Black Joe Lewis & the Honeybears Come to the Grog Shop Next Week In Support of Their Most Cohesive Album to Date

Concert Preview

Joe Lewis, frontman for the grunge-y classic soul and punked-up R&B band Black Joe Lewis & the Honeybears, learned to play guitar when he worked at an Austin pawn shop. It was a formative time.

“I was listening to a lot of Elmore James and Lightin’ Hopkins back then,” says Lewis via phone from a tour stop in Canada. He and his backing band, the Honeybears, perform with Vug Arakas and the Outside Voices at 9 p.m. on Friday, Oct. 5, at the Grog Shop. “I was also really into the Stooges and the Dead Boys. I would say that I didn’t develop my taste until I got older.”

Initially, Lewis formed Black Joe Lewis and the Cool Breeze. That band issued its debut back in 2005 and generated a bit of a interest in Austin.

“We were kind of like a bar band, but we had a buzz locally,” he says. “I didn’t get anything going [on a national level] until I got the Honeybears going. In fact, right before I formed the Honeybears, I was going to take a step back from music, but the Honeybears took off right at the time I thought I was going to go to trade school.”

Black Joe Lewis & the Honeybears garnered enough acclaim for its 2007 debut that the esteemed alt-country imprint Lost Highway signed the group. While the band and the label would eventually part ways, the group received a good boost from the connection to the respected imprint.

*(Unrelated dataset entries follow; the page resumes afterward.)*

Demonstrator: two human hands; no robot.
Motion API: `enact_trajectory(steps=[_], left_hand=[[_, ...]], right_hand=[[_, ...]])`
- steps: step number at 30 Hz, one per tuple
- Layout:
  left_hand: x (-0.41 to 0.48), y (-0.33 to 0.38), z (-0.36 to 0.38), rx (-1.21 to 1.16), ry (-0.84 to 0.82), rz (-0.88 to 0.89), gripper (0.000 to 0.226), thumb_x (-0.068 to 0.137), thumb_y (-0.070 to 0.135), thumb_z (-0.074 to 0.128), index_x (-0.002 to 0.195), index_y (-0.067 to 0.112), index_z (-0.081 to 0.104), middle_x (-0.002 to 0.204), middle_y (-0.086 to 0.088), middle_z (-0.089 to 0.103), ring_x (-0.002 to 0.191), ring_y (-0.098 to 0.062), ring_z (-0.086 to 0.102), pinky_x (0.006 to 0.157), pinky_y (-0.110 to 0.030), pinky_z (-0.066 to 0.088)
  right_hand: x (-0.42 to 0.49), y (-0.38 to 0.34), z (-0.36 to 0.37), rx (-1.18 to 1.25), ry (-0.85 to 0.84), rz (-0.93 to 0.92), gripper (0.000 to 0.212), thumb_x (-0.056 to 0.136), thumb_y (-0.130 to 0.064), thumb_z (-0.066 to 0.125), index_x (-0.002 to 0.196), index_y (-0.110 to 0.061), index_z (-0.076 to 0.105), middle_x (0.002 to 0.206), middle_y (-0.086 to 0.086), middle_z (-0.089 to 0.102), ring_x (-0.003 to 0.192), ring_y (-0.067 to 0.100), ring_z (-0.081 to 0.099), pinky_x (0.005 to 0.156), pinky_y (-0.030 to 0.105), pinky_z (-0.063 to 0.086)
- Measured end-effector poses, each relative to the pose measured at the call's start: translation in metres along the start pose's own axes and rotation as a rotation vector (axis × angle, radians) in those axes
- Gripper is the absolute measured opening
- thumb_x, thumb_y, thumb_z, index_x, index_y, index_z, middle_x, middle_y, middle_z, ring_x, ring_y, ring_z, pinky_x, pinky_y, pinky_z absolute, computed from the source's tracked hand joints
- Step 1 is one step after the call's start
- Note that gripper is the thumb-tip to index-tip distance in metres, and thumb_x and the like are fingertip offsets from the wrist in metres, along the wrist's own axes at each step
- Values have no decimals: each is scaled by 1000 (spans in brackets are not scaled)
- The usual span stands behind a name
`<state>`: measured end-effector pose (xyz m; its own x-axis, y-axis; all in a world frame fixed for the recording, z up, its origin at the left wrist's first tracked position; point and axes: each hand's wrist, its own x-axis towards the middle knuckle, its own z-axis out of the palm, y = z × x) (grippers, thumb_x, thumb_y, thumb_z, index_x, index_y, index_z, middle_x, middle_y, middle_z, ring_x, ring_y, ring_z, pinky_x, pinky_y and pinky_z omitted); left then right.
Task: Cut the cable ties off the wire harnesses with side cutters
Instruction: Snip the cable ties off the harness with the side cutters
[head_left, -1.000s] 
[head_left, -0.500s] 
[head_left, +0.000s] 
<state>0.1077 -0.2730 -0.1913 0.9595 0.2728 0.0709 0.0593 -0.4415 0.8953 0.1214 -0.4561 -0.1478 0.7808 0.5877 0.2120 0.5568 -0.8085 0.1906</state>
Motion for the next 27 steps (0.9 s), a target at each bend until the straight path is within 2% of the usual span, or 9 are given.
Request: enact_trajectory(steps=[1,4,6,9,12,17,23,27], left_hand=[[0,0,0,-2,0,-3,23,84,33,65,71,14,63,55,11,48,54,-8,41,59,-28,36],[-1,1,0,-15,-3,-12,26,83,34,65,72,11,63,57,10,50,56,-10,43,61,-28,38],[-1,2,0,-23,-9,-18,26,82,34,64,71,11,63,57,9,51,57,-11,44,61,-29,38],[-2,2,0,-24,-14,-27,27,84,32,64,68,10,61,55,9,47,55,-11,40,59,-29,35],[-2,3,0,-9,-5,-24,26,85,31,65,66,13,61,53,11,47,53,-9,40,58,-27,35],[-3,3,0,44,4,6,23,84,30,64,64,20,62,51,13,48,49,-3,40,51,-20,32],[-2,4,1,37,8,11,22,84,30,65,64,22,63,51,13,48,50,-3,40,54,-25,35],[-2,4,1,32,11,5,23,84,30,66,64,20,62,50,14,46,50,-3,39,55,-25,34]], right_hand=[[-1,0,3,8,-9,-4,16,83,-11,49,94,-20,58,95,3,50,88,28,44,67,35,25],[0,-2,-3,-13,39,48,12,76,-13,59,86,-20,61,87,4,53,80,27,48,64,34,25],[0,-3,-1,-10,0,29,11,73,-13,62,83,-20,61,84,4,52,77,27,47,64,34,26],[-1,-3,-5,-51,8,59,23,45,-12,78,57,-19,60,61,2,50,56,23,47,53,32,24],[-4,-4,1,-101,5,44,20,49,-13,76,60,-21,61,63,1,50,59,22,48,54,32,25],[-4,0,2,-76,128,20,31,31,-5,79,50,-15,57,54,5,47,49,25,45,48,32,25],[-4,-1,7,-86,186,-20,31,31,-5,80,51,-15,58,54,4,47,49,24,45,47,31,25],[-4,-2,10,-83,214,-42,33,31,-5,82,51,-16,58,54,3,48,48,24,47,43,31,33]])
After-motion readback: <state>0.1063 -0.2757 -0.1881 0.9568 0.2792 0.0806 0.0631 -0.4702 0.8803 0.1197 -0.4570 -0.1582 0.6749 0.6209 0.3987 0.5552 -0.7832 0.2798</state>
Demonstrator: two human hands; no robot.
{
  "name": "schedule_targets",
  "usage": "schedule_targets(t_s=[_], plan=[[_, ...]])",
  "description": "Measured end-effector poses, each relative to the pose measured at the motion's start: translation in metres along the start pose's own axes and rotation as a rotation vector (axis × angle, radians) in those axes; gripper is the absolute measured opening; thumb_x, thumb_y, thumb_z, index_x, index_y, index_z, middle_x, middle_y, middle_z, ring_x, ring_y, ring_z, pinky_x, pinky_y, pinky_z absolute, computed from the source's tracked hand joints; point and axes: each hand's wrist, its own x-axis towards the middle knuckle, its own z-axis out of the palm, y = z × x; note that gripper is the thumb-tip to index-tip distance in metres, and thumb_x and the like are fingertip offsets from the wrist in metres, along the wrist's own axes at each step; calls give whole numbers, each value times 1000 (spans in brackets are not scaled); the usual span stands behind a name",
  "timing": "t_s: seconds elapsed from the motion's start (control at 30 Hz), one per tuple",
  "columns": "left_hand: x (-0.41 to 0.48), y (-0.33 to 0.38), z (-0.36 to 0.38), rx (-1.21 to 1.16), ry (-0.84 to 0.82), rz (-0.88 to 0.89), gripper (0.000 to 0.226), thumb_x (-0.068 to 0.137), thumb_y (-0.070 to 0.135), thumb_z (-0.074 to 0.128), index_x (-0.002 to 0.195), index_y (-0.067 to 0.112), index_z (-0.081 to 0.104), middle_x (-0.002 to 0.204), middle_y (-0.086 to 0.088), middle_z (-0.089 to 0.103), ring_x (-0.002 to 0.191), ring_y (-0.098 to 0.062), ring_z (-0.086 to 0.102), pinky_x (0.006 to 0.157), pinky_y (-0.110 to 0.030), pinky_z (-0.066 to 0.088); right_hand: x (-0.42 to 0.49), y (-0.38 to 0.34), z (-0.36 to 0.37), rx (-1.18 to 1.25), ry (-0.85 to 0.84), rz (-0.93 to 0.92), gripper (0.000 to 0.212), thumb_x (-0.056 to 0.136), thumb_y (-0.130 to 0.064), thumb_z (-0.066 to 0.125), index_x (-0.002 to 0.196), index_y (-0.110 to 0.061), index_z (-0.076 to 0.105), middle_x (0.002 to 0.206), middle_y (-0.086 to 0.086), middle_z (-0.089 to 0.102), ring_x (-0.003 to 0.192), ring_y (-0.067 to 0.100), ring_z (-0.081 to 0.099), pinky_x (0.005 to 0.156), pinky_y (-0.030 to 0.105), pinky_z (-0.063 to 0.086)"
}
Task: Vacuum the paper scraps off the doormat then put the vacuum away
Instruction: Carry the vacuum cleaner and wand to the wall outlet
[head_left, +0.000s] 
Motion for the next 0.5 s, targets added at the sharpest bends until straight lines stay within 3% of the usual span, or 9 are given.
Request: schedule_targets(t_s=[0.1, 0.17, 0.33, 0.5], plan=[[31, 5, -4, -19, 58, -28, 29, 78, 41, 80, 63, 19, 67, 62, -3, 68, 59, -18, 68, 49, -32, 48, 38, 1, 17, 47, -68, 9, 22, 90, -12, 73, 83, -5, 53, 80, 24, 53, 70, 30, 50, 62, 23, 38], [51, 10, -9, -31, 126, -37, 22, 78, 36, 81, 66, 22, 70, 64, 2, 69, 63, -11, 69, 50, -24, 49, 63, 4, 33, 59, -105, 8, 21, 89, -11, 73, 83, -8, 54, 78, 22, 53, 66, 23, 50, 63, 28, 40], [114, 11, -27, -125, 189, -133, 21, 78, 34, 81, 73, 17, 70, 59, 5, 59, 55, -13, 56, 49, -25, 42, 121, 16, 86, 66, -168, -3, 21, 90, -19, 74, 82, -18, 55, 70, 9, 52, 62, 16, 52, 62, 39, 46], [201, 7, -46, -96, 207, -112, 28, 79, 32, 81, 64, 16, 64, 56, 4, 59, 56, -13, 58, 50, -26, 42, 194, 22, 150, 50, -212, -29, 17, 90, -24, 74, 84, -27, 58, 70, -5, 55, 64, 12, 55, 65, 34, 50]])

In the wake of leaving Lost Highway, the band issued Electric Slave in 2013 and Backlash in 2017. Backlash represents a return to its grungier roots as the group lays down a good groove on the album’s first single, the horn-driven “PTP.” Its latest album, The Difference Between You & Me, continues in that vein of things.

“With Backlash and some of the other stuff, I was a little all over the place with the styles,” says Lewis. “I always want to play funk and blues and soul songs, but that album hurt my identity. I wanted to go back to my original style and play junk joint blues songs. There’s more a little more cohesion.”

The new album commences with the riveting “Nothing but a Cliché,” a song that features hiccupping vocals and a grunge-y guitar riff.

“This dude that I used to work with was a big old dick, and every time we worked together, it was always about himself,” says Lewis when asked about what the song means. “We let it go because we were just happy to be in a band, but then, some shit unfolded, and it all fell apart. The song is about how I should have known all the time that he was fake.”

Other highlights include the swinging "Suit or Soul," a tune that benefits from a spirited horn arrangement, and "Handshake Drugs," a song that features distorted vocals and some nasty slide guitar.

Lewis says the theme that links the tunes is simply “the real blues.”

“We’ve been around for 15 years, and we’ve been through a lot of shit,” he says. “People have questioned our place in the music world and where we’re going. There’s been a lot of ups and downs. It’s almost a ‘fuck you’ album. A lot of the rappers talk about the streets but a lot of them are child actors and shit like that. It’s all an image thing, but we’re talking about the real shit.”

The current tour has provided its share of challenges. One of Lewis's bandmates got sick and had to fly home. A wheel fell off the trailer hauling the band's gear.

“I’ve never had problems like this before — everything happened all at once,” says Lewis, adding that despite those problems, the shows have gone great.

“I think we finally found where we want to be going with this album," he says. "This is our best one yet, and I think we’ll just elaborate on it with future albums. We want to stay in this same vein. Maybe I’ll even get back to talking about booties.”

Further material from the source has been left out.